*TASK ITEM*
Lift out, unaltered, the lines of the material below between the line holding "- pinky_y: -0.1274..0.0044" and the line holding "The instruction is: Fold", counting both.

*RECORDED DATA*
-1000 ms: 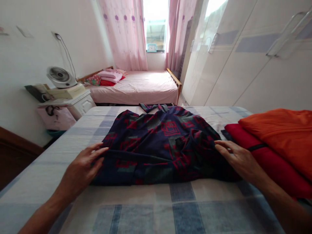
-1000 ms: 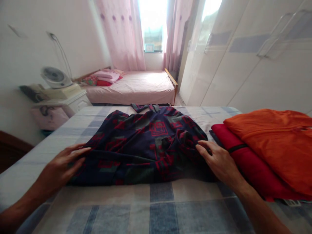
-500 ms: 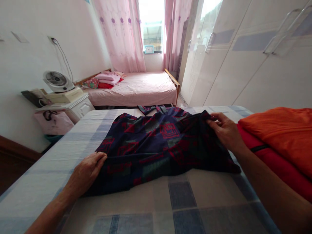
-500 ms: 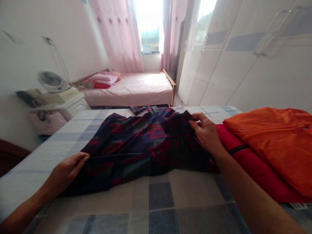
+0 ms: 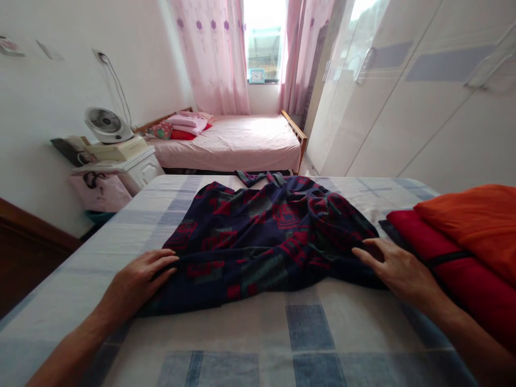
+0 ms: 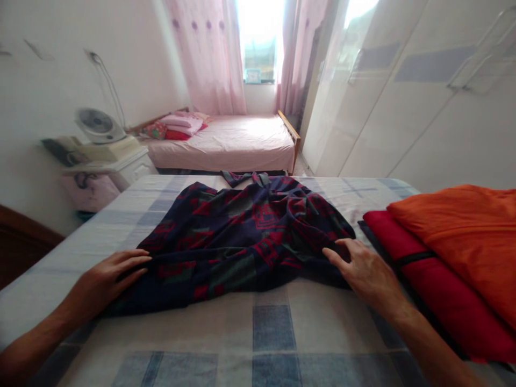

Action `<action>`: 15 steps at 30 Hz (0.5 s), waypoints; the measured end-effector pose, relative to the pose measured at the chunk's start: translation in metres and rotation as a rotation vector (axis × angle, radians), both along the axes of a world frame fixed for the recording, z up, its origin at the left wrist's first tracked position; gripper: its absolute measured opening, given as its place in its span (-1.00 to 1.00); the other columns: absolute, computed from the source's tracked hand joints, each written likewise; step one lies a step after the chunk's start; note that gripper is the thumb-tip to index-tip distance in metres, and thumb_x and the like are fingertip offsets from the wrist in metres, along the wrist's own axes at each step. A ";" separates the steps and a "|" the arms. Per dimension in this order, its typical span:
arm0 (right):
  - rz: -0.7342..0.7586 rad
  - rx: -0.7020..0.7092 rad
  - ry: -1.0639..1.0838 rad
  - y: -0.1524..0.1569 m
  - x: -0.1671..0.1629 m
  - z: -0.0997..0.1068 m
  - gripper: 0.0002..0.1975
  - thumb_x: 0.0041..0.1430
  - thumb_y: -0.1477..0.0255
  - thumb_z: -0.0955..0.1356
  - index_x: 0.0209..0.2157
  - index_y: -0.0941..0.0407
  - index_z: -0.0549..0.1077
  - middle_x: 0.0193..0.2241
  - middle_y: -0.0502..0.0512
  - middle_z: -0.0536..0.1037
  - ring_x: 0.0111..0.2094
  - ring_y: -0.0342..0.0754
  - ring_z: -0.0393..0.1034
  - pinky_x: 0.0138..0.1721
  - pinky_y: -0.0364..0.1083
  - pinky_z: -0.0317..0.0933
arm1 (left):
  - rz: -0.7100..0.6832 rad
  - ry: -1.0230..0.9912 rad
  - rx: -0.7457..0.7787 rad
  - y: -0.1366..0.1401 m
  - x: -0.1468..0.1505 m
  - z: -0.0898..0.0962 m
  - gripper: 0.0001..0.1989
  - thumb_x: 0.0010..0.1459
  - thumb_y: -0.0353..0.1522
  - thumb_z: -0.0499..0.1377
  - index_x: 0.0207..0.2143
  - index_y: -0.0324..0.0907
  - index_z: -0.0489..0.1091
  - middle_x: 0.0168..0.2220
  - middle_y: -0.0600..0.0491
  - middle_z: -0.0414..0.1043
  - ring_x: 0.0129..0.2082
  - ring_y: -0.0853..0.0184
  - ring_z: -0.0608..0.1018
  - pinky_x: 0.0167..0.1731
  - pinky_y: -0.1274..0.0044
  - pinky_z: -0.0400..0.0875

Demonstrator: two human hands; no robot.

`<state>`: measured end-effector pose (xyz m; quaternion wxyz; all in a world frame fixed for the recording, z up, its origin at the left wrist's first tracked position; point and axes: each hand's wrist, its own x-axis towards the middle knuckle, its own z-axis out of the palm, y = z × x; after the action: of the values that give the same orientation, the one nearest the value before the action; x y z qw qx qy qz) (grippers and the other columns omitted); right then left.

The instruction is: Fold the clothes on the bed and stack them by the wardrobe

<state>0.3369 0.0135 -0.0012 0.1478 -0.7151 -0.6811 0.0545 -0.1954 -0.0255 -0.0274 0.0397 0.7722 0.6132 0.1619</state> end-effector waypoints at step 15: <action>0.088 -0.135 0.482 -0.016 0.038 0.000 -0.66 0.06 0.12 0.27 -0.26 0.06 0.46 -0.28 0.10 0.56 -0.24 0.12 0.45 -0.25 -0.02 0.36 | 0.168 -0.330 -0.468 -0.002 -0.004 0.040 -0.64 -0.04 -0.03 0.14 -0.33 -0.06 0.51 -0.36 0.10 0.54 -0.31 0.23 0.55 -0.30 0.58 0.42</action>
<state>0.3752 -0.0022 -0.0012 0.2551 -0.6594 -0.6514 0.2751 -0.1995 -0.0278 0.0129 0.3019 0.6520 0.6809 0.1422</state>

*TASK OUTPUT*
  - pinky_y: -0.1274..0.0044
  - pinky_z: -0.0400..0.0875

Demonstrator: two human hands; no robot.

`<state>`: measured end-effector pose (xyz m; quaternion wxyz; all in a world frame fixed for the recording, z up, its origin at the left wrist's first tracked position; point and axes: each hand's wrist, its own x-axis towards the middle knuckle, its own z-axis out of the palm, y = z × x; after the action: of the values that give the same orientation, the one nearest the value before the action; x y z qw qx qy qz) (grippers and the other columns omitted); right then left.

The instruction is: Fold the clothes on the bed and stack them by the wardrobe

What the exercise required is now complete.